Over the last year, CICAD has paid closer attention to strengthening research on drug use, and to evaluating the effectiveness of drug abuse prevention programs. The Inter-American Drug Use Data System (SIDUC) will be launched in 19 countries this summer, to provide countries with reliable data on levels and patterns of consumption. A first technical meeting on evaluation of the impact of prevention programs was held in Chile in July of 1996, and an Inter-American Symposium on Demand Reduction will be held in San Jose, Costa Rica in May 1997. CICAD continues to run training courses in treatment and rehabilitation in the English-speaking Caribbean; it supports drug abuse prevention programs for street children in the Andean region, and is promoting research and national forums on Women and Drug Abuse, with particular reference to the role of substance abuse in situations of violence against women.
Other Related Actions
Strengthening National Drug Commissions:
The Institution Building effort is centered on the drug control commissions in the Hemisphere, including Territories in the Caribbean region, and aimed at producing better national strategic plans based on organizational development.
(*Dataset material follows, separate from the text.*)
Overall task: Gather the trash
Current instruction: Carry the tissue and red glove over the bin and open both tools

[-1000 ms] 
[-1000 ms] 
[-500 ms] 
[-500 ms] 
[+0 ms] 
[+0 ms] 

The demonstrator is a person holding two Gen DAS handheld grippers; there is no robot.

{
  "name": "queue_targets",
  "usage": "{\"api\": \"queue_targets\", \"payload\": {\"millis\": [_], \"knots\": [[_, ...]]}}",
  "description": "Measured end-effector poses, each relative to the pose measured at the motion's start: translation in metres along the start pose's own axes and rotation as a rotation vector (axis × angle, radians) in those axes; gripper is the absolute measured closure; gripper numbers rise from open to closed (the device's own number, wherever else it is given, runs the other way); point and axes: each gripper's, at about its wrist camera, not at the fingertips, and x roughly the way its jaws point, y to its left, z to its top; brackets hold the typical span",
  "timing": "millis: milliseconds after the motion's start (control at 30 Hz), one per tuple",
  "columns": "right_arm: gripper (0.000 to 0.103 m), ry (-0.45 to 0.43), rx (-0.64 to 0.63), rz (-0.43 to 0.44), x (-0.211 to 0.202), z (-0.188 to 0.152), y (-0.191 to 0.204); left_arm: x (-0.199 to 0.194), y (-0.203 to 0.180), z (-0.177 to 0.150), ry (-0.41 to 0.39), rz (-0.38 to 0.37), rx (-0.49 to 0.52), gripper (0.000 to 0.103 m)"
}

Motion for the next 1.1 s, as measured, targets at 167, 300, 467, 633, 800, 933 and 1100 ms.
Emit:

Several structural evaluative meetings have been held (Venezuela, Dominican Republic, Peru, Panama and Honduras) between October 96 and February 97. To attend to specific Caribbean needs, we are coordinating actions with the UNDCP office in Barbados for implementation of this organizational development program with financing from the United Nations. The first workshop will take place during the fourth week in April in the Dominican Republic.
Further, we are immplementing the Inter-American Telecommunications System for Drug Control (SITCOD), whose main goal is to equip drug control commissions, with safe, rapid, and inexpensive telecommunication equipment and procedures. This will enable them to communicate with other drug control commissions, other agencies in their own governments; and with CICAD and other international organizations. The system, which provides access to e-mail, Internet, and national and international databases, is an important factor in enhancing the commissions ability to communicate and coordinate with colleagues from around the hemisphere. To this end, each country will receive, through its local representative or focal point, the necessary software and hardware to be able to set up an e-mail electronic address and a WWW site. The system is now 53% functional.
I trust that this report meets your needs. In the event that you have questions or need more information, we will be pleased to provide information as required.